A single number is required: how many lines in the entries hold the word "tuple".
----
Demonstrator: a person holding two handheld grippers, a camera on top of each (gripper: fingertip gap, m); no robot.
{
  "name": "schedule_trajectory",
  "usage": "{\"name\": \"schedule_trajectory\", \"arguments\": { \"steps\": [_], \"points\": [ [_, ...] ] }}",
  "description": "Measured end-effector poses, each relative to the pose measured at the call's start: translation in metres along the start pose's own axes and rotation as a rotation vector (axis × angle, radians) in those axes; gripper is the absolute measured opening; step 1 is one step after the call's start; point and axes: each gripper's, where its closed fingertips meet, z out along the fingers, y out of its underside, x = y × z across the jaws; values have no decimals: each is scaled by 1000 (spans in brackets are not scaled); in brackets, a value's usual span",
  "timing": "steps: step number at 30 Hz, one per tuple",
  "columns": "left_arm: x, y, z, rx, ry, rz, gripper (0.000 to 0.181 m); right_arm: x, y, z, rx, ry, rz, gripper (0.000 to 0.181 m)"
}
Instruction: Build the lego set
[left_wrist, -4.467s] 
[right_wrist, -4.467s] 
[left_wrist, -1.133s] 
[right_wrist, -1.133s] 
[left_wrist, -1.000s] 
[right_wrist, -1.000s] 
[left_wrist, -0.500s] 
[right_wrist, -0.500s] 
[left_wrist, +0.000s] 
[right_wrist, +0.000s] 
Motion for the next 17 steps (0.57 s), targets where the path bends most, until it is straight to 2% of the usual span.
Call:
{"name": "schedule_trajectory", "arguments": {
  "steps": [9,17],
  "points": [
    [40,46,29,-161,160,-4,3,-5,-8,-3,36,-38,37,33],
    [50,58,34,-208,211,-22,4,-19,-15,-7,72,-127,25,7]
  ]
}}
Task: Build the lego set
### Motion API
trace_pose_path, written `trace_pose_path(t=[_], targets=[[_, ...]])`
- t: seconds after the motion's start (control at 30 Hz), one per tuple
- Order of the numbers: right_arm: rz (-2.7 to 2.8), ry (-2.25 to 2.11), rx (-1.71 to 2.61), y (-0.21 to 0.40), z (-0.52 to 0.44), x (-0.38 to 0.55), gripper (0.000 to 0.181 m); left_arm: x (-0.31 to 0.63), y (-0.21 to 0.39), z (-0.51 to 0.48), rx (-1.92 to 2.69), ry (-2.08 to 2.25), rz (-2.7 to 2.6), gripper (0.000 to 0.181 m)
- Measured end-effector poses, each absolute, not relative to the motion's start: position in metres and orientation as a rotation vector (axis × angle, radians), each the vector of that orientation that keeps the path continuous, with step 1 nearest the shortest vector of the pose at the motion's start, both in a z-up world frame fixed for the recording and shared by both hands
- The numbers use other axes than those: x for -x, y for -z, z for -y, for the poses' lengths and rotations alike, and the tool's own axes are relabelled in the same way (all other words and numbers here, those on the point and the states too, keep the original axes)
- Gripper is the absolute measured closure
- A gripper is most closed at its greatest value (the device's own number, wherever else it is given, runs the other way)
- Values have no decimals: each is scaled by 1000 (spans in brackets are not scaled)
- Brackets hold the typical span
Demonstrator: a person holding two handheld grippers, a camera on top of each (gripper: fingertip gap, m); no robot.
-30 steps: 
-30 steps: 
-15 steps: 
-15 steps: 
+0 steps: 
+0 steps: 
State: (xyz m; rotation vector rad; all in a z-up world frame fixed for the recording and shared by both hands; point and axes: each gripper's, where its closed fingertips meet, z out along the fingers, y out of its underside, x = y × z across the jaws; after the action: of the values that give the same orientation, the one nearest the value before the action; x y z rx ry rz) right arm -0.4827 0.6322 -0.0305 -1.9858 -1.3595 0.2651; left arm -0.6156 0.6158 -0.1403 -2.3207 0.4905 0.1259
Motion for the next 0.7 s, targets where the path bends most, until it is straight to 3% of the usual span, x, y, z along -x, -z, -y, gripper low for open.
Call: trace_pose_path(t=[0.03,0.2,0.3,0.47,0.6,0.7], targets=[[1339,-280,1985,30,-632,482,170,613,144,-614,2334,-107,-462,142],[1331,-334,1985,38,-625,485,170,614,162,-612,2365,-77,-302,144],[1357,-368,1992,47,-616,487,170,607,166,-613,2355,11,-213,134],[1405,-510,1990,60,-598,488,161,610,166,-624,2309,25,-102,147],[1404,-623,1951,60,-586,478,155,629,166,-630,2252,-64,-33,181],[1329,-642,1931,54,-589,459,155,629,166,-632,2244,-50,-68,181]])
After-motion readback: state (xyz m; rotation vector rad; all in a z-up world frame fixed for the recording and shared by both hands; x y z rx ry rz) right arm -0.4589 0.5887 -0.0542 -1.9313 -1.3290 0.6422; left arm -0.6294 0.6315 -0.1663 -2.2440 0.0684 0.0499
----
**Answer to this problem:** 2